Monday, May 03, 2004

Cataloging at Home

Six Steps to LCC@Home by Kendall Grant Clark continues his series on cataloging a home collection.

Scout Portal Toolk

SPT version 1.2.3 has been released, and is now available for download on the Scout web site.

Highlights of this release include:

  • new interface for assigning controlled names and tree fields in Metadata Tool for fields with less than 250 entries
  • improved handling of diacritics (Unicode)
  • importing users now supports user privileges
  • added new "Personal Resource Administrator" user privilege flag that only allows entering new resources and editing resources you have entered
  • new DateOfRecordRelease field
  • and various minor bug fixes, including fixes for the many warnings revealed by the PHP E_NOTICE error reporting level.


FOAF : Using open standards to support community building by Brian Kelly appears in the latest issue of Ariadne. FOAF is an interesting concept and can provide one level of Web structure.
This article has sought to describe FOAF and outline its potential, in particular for use to support community building at events. At the presentation of the paper "Using FOAF to Support Community Building" at the IADIS Web-Based Collaboration conference in March 2004, I proposed that its future conferences should seek to encourage use of FOAF to support community building across delegates. This suggestion was accepted by the conference organisers and we will consider how to implement it.
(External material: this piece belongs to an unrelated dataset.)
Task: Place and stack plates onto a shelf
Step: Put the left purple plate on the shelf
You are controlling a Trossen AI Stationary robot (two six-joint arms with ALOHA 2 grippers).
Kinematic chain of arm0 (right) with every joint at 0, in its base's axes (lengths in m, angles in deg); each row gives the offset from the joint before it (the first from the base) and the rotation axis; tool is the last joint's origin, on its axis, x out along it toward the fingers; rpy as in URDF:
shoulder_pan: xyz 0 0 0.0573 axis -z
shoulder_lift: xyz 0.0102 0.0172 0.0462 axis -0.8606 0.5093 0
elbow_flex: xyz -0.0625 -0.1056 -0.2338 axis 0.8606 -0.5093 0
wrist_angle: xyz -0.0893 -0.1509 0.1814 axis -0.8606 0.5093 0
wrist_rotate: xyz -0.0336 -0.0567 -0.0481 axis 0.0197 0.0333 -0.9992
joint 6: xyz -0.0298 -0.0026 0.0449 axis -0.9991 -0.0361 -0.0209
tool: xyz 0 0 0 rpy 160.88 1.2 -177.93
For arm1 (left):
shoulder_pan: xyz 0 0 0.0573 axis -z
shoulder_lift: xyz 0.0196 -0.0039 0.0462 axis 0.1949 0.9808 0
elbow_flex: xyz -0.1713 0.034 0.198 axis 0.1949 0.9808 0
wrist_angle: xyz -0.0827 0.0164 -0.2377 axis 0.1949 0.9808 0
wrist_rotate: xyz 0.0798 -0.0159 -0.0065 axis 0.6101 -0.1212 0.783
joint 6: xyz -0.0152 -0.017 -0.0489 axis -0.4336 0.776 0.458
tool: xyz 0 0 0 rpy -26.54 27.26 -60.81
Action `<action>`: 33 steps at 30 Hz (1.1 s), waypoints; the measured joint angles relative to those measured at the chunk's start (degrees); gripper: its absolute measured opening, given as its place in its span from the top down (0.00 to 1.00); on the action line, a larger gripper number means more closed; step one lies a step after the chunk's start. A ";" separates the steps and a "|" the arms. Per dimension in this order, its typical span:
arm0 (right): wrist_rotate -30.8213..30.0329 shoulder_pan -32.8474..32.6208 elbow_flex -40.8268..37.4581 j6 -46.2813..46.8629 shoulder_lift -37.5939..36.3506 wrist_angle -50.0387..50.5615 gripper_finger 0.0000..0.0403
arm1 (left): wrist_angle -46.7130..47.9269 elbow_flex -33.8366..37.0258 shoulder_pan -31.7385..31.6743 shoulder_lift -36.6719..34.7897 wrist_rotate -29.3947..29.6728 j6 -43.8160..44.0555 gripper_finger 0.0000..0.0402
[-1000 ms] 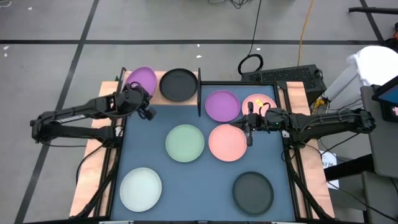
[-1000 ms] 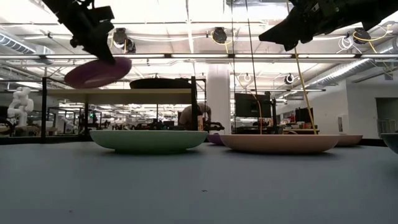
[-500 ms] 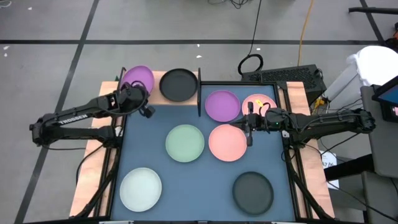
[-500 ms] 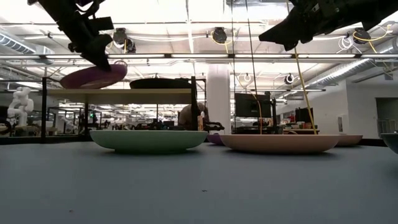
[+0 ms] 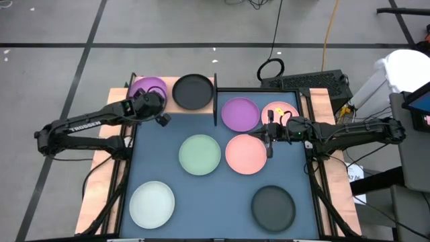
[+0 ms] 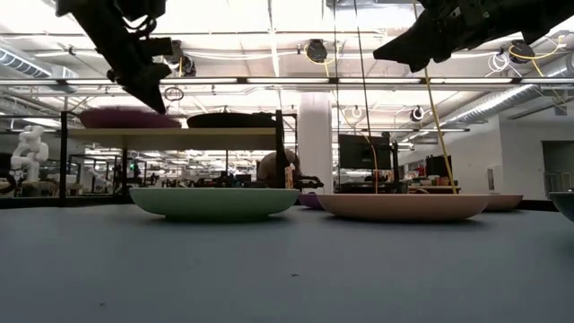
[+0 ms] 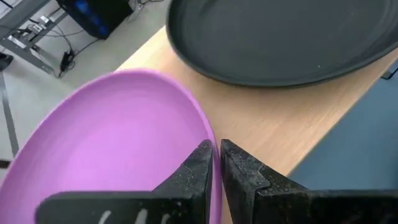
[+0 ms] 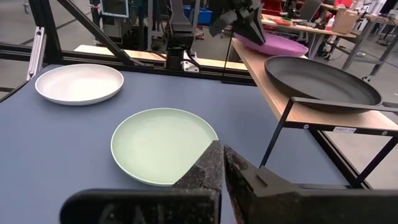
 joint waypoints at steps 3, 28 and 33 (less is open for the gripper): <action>0.01 0.00 0.00 -0.01 -0.02 -0.01 1.00 | -2.12 0.00 0.00 2.01 -0.01 -1.26 0.90; 0.01 -0.02 0.00 0.01 0.00 0.40 1.00 | 2.61 -0.22 -1.03 -1.79 -6.77 17.64 0.77; -0.01 -0.02 0.00 0.01 -0.02 0.40 1.00 | 2.61 -0.22 -1.07 -0.38 -4.62 14.07 0.59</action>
Following this initial acceptance of FOAF's potential, participants at the annual Institutional Web Management Workshop event, (to be held at the University of Birmingham, 27-29 July 2004), will have an opportunity to use FOAF. A page providing information on how to get involved in the use of FOAF at the workshop has been created.

In the UK it is possible to receive FOAF metadata on ones' mobile phone via Plink. I personally feel the term "friend" is a bit vague and like the richer terms provided by XFN. Maybe this will change in time. Maybe some library conferences will experiment with using FOAF to connect like minded folks, it would only be an experiment at this stage.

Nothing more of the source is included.